Matt Wilson interview outtakes – Thriving on a riff:

“My stuff is not too hard… I’m proud of it, actually, they’re easy I like ’em easy so that I can see what people can do with them. I’m big into how people can look at something and go with it. And go from there.

As long as the music doesn’t get in the way of the musicians, I think it’s pretty cool. But when the music inspires the musicians and gets stuff out of them, it’s really great. That’s what all the good writers and arrangers, all those conceptualists do. They know how to usher people
into an environment and allow them to play with it and see what can occur. I dig that part of it.”

(Via @accujazzdotcom.)

Change is gonna come

Ok, when I have an emotional reaction to Jon Bon Jovi as part of a duet, there are likely extramusical forces at work.

I grew up in Lafayette , LA in the 70s and 80s. I was in first grade when crosstown bussing started in the public schools. I remember lots of kids leaving to go to private schools, but I didn’t understand why. When I was in 6th grade there was a new kid at school. His name was Ronald, and he played bari sax, and we had a bunch of classes together. He was cool, and we hit it off and became fast friends. When the first teacher conference came around, one teacher mentioned to my mother that it was so nice that I took Ronald under my wing. My Mom told that was a nice thing to do, but I didn’t understand, he didn’t need a wing to be taken under, he was just the cool new kid in my eyes.

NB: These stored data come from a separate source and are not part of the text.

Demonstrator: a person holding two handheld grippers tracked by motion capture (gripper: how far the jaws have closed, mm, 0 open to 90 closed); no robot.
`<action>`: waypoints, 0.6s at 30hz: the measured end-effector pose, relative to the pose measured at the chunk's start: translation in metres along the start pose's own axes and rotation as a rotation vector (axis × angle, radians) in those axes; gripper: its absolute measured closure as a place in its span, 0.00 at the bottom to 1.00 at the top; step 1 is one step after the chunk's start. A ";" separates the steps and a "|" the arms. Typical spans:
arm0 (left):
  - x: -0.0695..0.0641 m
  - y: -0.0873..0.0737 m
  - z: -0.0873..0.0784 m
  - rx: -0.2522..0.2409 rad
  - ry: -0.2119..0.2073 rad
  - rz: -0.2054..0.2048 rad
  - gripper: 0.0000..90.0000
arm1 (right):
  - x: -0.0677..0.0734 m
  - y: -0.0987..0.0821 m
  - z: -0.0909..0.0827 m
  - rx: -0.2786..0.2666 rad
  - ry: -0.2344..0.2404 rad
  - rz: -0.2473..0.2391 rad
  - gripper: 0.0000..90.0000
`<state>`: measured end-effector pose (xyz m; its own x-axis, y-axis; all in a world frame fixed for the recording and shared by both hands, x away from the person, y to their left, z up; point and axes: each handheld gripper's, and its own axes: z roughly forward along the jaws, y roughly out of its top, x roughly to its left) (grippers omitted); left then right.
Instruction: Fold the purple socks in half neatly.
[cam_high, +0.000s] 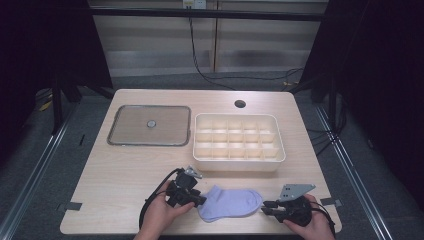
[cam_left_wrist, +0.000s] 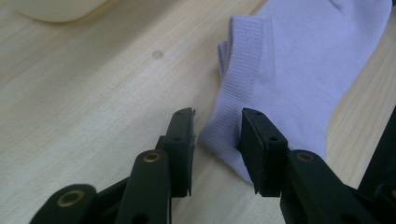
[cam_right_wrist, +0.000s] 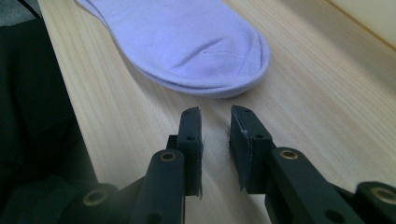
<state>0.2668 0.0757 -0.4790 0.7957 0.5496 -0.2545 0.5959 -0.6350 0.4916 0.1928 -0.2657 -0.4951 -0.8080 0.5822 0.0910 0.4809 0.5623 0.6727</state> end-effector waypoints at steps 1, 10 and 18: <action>0.000 0.000 0.001 -0.003 -0.005 -0.001 0.72 | 0.000 0.000 0.000 0.000 0.001 0.000 0.82; 0.000 0.003 0.004 0.012 -0.049 -0.032 0.88 | 0.001 0.000 0.000 0.001 -0.003 0.004 0.82; -0.001 0.005 0.005 0.027 -0.063 -0.082 0.91 | 0.001 0.000 0.000 -0.004 -0.001 0.006 0.82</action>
<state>0.2698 0.0695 -0.4809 0.7486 0.5659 -0.3454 0.6616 -0.6037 0.4448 0.1923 -0.2653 -0.4955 -0.8046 0.5862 0.0948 0.4848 0.5563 0.6749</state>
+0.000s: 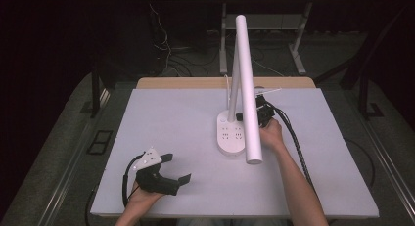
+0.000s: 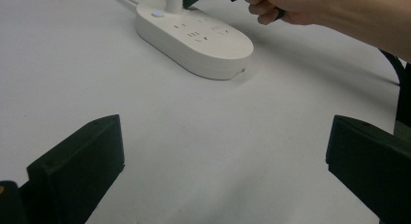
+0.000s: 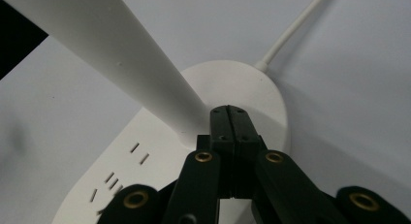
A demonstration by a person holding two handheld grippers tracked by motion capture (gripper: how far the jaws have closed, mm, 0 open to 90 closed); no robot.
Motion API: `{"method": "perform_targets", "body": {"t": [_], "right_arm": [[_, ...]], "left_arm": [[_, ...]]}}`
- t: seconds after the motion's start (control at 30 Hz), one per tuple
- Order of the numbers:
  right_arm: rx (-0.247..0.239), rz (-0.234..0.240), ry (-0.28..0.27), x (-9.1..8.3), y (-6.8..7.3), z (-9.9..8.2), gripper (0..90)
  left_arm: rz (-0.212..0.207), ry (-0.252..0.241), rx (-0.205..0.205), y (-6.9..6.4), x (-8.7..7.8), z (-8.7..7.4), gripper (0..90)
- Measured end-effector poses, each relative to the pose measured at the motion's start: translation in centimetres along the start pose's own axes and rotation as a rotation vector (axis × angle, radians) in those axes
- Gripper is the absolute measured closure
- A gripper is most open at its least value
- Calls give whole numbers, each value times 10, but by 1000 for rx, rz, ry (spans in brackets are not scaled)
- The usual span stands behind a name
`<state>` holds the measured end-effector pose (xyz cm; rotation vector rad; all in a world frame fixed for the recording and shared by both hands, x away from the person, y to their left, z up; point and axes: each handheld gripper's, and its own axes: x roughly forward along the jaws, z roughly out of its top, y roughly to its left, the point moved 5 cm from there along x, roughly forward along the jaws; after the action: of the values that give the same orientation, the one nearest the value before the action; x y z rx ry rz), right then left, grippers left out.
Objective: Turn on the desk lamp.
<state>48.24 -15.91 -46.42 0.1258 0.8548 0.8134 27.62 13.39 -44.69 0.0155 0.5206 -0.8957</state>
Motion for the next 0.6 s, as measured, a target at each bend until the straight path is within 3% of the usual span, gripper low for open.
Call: {"method": "perform_targets", "body": {"t": [0.2, 0.6], "right_arm": [[0, 2, -14, -1, 0, -1, 899], [54, 5, -26, -9, -9, 1, 897]], "left_arm": [[-1, 0, 0, 0, 0, 0, 0], [-8, 6, 0, 0, 1, 0, 0]]}}
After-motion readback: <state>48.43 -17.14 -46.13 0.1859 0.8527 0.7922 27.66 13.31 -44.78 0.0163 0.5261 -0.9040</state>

Ronald is black. To the teacher, and my parents, it was unusual for me to have a black friend. That thought hadn’t entered my mind.

It takes generations for attitudes and ideas to change. My parents aren’t racists, but my attitudes about race are different from theirs, and theirs are very different from their parents’. I am almost overwhelmed at the realization that we are in the middle of history making on the grandest scale. To me it is still a big deal that our nation has become enlightened enough to elect a black man President. Hopefully to my kids, it won’t seem out of the ordinary.

Wynton on categories

Wynton Marsalis, from a CNN commentary:

“On the eve of Dr. Martin Luther King’s birthday, let’s recognize the pernicious effects of separating people by generic categories.”

What is true of people is also often true of music. If we can get past our need to put people (and music) into categories, especially categories that declare it like or unlike us, we will have a better world, both socially and artistically.